RECORDS PROVIDED:
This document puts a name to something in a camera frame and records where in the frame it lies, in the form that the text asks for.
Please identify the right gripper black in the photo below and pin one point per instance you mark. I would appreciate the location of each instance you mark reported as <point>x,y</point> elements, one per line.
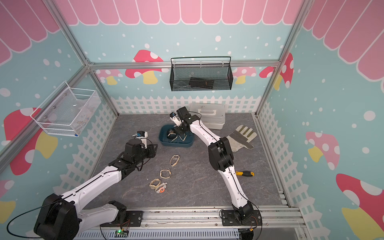
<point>179,132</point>

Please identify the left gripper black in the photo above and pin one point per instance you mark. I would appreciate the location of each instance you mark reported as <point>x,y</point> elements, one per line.
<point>152,151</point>

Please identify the black watch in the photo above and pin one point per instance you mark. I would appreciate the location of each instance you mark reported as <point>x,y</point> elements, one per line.
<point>171,134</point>

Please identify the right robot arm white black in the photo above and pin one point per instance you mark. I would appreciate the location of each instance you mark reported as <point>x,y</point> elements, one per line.
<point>221,159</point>

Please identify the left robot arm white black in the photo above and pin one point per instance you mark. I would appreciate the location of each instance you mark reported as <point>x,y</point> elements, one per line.
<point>62,217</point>

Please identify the teal plastic storage box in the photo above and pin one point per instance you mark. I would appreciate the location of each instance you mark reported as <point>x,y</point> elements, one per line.
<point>167,142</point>

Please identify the black item inside mesh basket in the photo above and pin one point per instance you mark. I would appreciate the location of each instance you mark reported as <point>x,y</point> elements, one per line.
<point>201,83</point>

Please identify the grey work glove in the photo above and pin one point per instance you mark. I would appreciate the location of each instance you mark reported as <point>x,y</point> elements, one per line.
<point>241,137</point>

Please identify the yellow black screwdriver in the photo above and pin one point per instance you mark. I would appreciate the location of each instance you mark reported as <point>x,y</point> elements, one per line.
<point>245,173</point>

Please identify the green circuit board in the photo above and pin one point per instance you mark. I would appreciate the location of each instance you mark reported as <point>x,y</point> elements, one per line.
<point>121,233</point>

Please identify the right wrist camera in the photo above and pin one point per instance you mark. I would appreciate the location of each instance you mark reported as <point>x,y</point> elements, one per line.
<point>175,118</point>

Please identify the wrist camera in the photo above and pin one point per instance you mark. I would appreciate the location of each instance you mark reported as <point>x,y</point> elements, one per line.
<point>142,136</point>
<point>175,118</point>

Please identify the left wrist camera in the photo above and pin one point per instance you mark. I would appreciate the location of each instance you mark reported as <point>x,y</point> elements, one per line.
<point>142,136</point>

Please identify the white plastic toolbox with handle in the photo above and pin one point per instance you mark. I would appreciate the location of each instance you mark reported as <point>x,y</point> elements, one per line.
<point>212,115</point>

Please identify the black wire mesh basket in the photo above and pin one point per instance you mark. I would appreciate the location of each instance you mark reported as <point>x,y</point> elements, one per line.
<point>218,69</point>

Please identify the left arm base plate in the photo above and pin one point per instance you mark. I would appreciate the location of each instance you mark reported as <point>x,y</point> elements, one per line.
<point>133,218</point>

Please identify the white wire mesh basket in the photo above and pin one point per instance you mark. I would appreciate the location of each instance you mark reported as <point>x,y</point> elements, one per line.
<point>66,111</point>

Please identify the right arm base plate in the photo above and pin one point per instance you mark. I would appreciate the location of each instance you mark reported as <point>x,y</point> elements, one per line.
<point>229,219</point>

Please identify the grey slotted cable duct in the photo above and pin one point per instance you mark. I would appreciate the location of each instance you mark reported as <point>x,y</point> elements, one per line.
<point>162,234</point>

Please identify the aluminium rail frame front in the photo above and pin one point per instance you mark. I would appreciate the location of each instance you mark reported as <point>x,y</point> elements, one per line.
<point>206,217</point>

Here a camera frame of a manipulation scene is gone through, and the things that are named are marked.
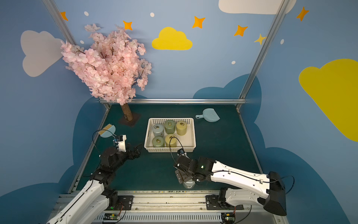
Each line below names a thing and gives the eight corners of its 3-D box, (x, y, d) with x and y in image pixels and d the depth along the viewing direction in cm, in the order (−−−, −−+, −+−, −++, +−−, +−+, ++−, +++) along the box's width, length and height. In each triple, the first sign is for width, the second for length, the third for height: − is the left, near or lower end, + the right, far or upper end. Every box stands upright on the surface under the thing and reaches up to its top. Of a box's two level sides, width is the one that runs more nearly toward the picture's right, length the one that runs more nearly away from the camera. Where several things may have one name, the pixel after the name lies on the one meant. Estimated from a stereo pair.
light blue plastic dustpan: (195, 122, 114) (196, 120, 111) (194, 110, 122) (195, 107, 120) (219, 122, 114) (220, 120, 112) (216, 110, 123) (217, 108, 120)
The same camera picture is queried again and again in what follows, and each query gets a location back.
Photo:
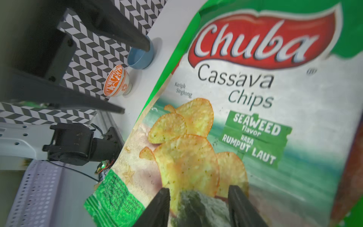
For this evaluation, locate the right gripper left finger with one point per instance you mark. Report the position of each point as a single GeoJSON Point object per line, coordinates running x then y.
{"type": "Point", "coordinates": [157, 212]}

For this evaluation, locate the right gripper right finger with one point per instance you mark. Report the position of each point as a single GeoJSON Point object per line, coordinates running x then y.
{"type": "Point", "coordinates": [241, 211]}

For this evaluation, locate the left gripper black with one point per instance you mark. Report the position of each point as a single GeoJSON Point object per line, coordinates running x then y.
{"type": "Point", "coordinates": [35, 53]}

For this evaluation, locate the green plastic basket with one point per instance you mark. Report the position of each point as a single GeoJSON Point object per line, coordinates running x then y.
{"type": "Point", "coordinates": [170, 71]}

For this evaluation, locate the green red Chuba bag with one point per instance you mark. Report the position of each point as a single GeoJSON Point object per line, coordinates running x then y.
{"type": "Point", "coordinates": [241, 119]}

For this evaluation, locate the red orange snack bag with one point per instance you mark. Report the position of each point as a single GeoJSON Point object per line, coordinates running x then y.
{"type": "Point", "coordinates": [350, 188]}

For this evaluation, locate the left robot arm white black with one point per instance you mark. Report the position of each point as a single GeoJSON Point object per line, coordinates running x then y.
{"type": "Point", "coordinates": [35, 55]}

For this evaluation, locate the orange patterned bowl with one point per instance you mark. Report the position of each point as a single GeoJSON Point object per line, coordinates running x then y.
{"type": "Point", "coordinates": [118, 82]}

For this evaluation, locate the blue bowl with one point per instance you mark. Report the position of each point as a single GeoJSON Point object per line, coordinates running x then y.
{"type": "Point", "coordinates": [139, 59]}

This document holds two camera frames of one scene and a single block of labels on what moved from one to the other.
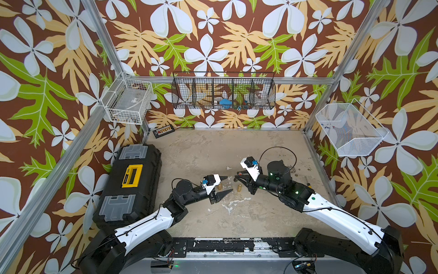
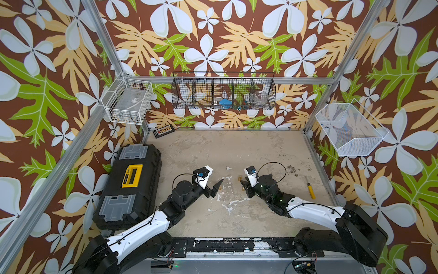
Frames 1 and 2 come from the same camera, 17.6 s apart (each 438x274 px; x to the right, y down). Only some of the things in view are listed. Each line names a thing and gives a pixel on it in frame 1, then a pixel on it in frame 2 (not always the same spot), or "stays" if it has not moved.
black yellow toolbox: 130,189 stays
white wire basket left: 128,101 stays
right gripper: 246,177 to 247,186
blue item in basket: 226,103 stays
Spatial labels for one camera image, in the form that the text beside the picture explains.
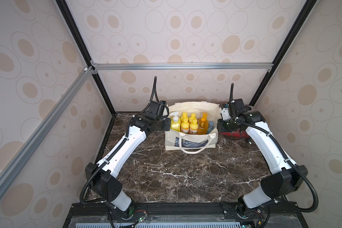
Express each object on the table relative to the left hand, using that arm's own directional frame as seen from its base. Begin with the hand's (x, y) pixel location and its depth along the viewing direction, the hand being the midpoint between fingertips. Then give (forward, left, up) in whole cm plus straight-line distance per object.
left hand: (172, 121), depth 77 cm
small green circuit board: (-42, +15, -26) cm, 52 cm away
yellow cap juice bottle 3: (+10, -7, -7) cm, 14 cm away
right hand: (0, -30, -4) cm, 30 cm away
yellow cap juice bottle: (+4, -8, -10) cm, 13 cm away
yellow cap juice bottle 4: (+10, -13, -7) cm, 18 cm away
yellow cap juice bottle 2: (+3, -13, -9) cm, 16 cm away
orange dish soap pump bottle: (+8, -20, -12) cm, 25 cm away
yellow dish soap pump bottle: (+4, -2, -8) cm, 9 cm away
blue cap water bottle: (+7, -25, -14) cm, 29 cm away
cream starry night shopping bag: (-6, -11, -13) cm, 18 cm away
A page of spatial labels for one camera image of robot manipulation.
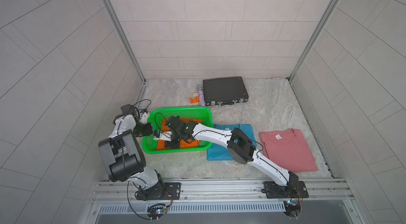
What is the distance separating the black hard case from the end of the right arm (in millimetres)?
320

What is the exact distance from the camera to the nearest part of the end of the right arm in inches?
26.8

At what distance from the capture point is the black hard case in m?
1.01
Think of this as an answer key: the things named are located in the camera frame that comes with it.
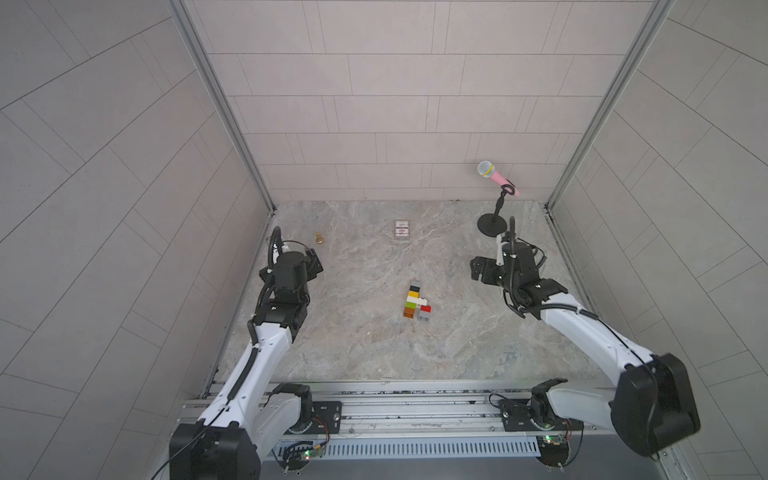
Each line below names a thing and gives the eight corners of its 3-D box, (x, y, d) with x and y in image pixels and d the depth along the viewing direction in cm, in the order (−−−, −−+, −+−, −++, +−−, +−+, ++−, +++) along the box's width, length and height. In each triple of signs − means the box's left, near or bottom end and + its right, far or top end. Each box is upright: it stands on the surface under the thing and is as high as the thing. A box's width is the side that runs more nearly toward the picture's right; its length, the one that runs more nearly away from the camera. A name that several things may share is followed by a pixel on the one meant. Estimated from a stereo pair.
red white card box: (394, 240, 109) (394, 236, 107) (394, 223, 114) (394, 219, 112) (409, 240, 109) (409, 236, 107) (409, 223, 114) (409, 219, 112)
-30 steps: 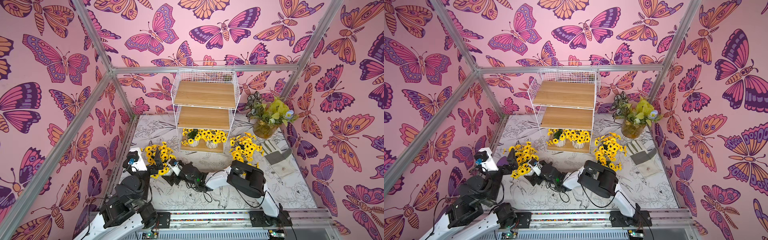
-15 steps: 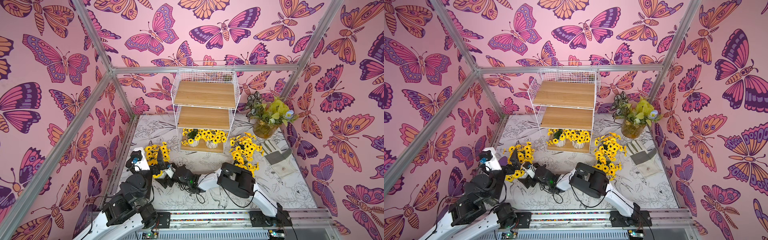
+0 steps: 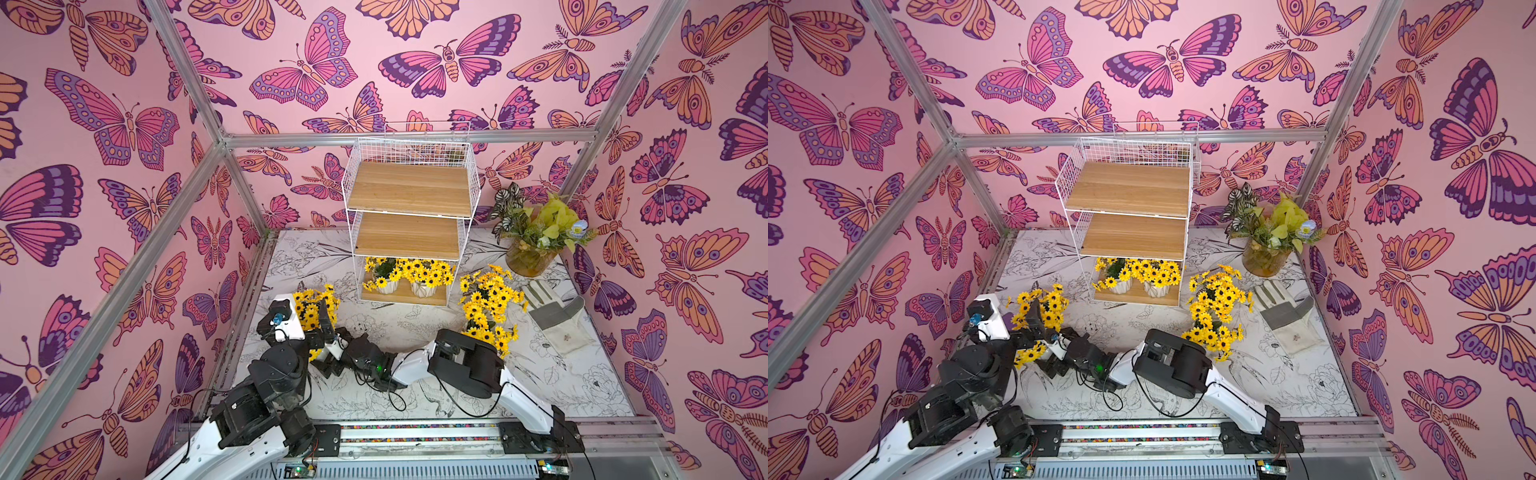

EXERCISE DESCRIPTION: In the entries above, find the line holding "Please identify the aluminium" and the line holding "Here a camera"; print both of them and every line between, exactly, and nothing else.

PROBLEM SOLUTION:
Please identify the aluminium rail frame front in the photo above and pin one point per instance you mark. I would appreciate the location of each instance you mark reported as <point>x,y</point> elements, one per line.
<point>206,217</point>

Here a camera frame of a manipulation scene is gone through, and the things that are named are marked.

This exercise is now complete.